NAS was created to specifically respond to the problems created by the lack of a professional ambulance service or Emergency Medical System (EMS) in Nepal. EMS is pre-hospital emergency care performed in the field; it offers a variety of medical interventions some of which include splinting fractures, bracing neck + spinal cord injuries, stopping bleeding, clearing air passageways, and starting IV fluids for patients in shock.
Each ambulance will be furnished with specialized life saving equipment and a highly trained Emergency Medical Technician (EMT). Training of EMTs will be led by doctors and nurses from Stanford Medical School’s Emergency Medicine International (USA).
With pre-hospital emergency care administered to patients at the pick-up point or scene of an accident as well as while on-route to the closest appropriate hospital, NAS ambulances will be saving lives along the way.

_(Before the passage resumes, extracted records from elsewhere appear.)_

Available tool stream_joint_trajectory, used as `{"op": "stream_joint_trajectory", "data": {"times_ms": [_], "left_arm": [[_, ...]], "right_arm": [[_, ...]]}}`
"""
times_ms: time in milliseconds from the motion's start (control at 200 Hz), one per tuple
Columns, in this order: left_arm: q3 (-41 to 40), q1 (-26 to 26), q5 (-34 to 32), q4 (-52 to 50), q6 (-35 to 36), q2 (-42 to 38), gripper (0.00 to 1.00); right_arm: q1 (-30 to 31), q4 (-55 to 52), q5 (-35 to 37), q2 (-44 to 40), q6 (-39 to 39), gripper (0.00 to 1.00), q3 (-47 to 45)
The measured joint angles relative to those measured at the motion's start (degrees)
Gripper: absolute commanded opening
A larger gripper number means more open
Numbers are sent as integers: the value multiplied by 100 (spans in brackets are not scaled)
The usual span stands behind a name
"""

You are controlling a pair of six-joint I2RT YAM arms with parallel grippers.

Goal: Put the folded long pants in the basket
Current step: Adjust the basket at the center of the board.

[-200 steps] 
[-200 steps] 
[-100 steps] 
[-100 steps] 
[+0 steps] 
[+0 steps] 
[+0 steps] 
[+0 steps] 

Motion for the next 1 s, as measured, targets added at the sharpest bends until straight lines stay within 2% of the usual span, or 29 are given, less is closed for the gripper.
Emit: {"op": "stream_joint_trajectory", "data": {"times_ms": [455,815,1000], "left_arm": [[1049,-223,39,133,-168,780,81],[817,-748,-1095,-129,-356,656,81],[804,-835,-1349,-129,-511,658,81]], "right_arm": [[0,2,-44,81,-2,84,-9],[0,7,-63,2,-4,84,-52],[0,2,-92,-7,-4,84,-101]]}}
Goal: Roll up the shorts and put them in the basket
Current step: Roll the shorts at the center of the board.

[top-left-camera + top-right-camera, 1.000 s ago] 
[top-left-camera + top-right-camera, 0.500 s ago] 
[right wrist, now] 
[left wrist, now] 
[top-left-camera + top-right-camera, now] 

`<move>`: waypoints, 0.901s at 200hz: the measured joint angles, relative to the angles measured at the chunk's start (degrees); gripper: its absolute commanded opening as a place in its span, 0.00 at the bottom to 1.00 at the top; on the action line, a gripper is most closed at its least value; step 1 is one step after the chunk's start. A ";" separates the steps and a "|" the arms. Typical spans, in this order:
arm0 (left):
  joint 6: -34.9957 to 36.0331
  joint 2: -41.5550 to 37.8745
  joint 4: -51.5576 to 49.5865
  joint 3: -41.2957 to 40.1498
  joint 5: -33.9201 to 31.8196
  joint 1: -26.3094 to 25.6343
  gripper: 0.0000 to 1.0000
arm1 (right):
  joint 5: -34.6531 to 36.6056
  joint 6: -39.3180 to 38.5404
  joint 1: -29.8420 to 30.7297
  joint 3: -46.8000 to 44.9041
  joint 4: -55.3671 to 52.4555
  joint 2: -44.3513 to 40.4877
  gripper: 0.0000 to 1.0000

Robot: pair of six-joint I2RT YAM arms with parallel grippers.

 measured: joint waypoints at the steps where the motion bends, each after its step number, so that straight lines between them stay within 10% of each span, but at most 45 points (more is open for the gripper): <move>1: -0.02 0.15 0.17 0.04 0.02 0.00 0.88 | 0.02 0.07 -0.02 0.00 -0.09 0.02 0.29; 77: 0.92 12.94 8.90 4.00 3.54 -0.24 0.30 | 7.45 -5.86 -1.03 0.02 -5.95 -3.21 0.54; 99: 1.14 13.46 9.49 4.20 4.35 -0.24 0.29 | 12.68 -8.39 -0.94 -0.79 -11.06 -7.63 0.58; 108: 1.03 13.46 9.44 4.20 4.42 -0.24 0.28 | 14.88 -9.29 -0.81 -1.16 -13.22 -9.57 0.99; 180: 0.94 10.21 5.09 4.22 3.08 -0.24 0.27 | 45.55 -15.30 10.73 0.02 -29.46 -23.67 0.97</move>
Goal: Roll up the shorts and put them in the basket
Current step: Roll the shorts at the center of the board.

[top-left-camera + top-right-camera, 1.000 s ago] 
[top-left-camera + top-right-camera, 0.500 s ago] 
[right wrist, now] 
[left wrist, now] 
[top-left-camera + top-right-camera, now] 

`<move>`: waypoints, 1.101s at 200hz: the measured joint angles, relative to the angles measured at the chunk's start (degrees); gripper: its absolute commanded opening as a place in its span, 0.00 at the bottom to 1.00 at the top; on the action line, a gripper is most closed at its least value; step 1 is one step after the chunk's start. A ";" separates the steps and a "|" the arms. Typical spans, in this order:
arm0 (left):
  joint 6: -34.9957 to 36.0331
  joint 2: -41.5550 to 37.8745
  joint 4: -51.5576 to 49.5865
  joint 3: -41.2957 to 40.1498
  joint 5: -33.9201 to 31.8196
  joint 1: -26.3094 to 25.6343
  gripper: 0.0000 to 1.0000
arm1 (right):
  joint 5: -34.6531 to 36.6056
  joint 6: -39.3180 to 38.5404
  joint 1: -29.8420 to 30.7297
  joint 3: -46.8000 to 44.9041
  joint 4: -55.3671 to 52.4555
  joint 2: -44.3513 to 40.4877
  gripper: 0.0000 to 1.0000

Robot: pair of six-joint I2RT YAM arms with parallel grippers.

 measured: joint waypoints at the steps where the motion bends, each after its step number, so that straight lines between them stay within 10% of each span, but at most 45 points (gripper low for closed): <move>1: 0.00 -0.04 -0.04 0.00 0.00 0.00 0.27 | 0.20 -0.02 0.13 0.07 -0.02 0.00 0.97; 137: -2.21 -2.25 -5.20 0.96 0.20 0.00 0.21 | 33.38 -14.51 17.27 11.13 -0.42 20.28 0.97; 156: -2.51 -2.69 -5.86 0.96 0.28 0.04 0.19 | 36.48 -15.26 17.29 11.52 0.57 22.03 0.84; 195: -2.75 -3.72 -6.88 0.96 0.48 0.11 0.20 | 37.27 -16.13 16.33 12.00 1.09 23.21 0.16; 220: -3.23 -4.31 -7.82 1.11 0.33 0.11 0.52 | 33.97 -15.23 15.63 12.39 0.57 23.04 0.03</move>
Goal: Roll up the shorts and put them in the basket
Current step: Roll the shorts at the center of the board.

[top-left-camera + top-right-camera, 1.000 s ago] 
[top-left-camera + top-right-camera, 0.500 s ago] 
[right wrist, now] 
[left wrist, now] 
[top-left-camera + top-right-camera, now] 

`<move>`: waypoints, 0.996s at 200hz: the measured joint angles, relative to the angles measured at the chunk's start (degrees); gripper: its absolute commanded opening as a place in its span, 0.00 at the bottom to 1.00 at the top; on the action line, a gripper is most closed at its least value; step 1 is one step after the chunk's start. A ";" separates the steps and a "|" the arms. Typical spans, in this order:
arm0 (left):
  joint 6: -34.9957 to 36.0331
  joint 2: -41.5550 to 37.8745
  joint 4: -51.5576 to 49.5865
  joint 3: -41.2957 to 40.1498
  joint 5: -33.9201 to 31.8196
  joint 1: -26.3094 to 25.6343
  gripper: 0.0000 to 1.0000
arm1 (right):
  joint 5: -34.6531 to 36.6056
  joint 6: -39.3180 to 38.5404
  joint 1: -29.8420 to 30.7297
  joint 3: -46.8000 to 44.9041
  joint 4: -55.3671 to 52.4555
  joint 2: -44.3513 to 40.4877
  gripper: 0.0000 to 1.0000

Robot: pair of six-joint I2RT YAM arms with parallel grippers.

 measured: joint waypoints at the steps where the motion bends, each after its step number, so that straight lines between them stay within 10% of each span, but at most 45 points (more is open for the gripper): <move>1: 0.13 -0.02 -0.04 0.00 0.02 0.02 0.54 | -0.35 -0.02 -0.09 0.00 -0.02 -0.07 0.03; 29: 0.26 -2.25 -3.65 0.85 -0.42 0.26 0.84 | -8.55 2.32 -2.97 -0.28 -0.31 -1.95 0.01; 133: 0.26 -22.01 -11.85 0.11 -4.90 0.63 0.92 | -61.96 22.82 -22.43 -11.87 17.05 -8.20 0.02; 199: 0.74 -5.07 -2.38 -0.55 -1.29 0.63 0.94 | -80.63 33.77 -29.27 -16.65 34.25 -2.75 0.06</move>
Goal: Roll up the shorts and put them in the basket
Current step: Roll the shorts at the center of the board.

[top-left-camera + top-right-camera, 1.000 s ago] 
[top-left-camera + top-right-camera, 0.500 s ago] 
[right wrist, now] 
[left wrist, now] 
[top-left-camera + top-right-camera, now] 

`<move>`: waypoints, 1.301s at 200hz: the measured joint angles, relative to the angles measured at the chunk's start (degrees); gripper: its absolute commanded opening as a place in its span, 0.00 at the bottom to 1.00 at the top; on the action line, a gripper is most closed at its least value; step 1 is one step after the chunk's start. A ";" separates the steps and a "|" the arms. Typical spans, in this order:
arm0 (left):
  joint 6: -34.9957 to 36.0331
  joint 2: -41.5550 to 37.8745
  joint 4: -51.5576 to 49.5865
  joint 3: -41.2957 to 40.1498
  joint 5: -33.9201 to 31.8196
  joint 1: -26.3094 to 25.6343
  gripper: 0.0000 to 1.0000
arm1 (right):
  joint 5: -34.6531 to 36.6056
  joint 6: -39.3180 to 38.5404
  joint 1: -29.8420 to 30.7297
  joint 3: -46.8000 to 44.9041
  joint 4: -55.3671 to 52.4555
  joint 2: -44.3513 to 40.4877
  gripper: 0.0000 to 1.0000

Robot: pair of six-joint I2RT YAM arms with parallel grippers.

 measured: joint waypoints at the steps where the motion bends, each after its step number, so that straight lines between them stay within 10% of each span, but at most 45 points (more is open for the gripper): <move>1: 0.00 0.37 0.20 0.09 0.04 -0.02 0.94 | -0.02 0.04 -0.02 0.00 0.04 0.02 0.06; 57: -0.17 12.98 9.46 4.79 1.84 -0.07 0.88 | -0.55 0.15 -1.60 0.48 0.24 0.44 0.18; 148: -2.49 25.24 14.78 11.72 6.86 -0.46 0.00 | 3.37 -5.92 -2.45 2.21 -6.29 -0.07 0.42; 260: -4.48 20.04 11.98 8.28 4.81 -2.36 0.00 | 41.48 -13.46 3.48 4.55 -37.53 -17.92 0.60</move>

NAS ambulances will comprise both state-of-the-art Basic Life Support (BLS) and Advanced Life Support (ALS) ambulances. Equipment includes IV fluids, oxygen, suction pump, bandages + dressings, collapsible wheeled stretcher-trolley, spine board with head immobilizer, scoop stretcher, vacuum splints, cervical collar and folding wheelchair /stair chair. See Tour the Ambulance.
Starting on 16 November 2010 a toll free emergency telephone number - 102 - will reach the NAS dispatch center where an agent will screen the call for response details and dispatch the closest available ambulance via VHF radio.
Telephone and Dispatch Center will screen calls + track ambulance response. NAS dispatch software has the ability to pin-point the location of callers using landlines.
Not only does radio dispatching speed the arrival of NAS ambulances on scene, additionally EMTs will evaluate the nature of a victim’s injuries and radio communications with the dispatch center will help direct ambulances to appropriate hospitals in cases where very specific types of treatment are required.
NAS started with 5 ambulances strategically placed around the Kathmanud valley, 1 in Chitwan and will expand to Kavre, Dhading, Pokhara and Butwal.
The service & transportation will charge as per the Nepal Government Rules.
In order to make the services of NAS available to everyone, including those who do not have the means to pay, NAS will seek funding to cover the needy.